TO DO: Across the material below, how many lines contain the word "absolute"? Respond with the number only.

RECORDS FOR THE TASK:
++++++
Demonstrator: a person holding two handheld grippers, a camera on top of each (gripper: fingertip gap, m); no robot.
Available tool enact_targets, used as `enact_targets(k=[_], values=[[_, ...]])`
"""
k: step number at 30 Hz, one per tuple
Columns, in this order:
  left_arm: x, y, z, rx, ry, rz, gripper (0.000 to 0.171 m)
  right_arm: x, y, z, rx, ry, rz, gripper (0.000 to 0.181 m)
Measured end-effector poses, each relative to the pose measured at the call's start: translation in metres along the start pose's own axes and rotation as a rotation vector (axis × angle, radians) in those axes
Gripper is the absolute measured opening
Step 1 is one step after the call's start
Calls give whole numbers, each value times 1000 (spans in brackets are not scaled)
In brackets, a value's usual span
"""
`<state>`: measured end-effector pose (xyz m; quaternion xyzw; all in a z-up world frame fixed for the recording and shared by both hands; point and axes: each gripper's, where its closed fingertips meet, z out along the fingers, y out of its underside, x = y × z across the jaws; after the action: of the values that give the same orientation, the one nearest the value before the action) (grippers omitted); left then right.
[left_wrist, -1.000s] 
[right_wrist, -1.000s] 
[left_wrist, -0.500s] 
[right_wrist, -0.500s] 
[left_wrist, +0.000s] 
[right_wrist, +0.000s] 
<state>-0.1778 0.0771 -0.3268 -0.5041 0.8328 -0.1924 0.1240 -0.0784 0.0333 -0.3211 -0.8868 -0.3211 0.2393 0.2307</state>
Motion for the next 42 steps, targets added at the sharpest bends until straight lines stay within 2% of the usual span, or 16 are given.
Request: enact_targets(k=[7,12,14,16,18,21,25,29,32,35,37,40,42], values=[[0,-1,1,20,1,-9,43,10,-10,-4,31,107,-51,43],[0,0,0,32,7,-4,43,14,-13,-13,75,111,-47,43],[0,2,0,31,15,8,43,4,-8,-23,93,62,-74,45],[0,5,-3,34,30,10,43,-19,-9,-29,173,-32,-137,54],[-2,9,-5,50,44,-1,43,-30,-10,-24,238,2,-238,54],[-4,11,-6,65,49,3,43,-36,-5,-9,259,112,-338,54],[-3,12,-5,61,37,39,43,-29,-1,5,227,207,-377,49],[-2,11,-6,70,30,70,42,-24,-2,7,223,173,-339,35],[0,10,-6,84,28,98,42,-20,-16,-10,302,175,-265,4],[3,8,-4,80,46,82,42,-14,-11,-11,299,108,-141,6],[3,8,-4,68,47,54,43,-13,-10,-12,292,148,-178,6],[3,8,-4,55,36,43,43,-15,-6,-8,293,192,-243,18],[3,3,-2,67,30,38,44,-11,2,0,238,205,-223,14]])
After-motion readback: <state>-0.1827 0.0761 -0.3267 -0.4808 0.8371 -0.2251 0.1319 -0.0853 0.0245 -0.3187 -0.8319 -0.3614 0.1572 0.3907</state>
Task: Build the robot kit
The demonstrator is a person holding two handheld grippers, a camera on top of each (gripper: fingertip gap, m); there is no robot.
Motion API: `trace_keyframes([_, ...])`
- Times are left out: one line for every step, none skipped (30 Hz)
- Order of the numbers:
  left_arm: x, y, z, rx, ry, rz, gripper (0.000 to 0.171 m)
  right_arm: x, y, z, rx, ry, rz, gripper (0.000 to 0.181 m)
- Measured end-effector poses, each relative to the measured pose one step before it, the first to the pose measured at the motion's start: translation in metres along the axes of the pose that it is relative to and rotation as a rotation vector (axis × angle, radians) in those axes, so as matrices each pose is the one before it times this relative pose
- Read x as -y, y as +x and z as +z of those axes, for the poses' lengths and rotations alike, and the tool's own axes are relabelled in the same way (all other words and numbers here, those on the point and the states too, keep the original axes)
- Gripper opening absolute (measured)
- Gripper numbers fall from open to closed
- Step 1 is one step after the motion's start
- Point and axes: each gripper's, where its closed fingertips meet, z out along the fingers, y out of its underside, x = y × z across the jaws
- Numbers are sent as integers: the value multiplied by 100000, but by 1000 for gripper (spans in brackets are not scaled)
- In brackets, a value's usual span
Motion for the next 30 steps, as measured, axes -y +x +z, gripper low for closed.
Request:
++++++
PROBLEM SOLUTION: 2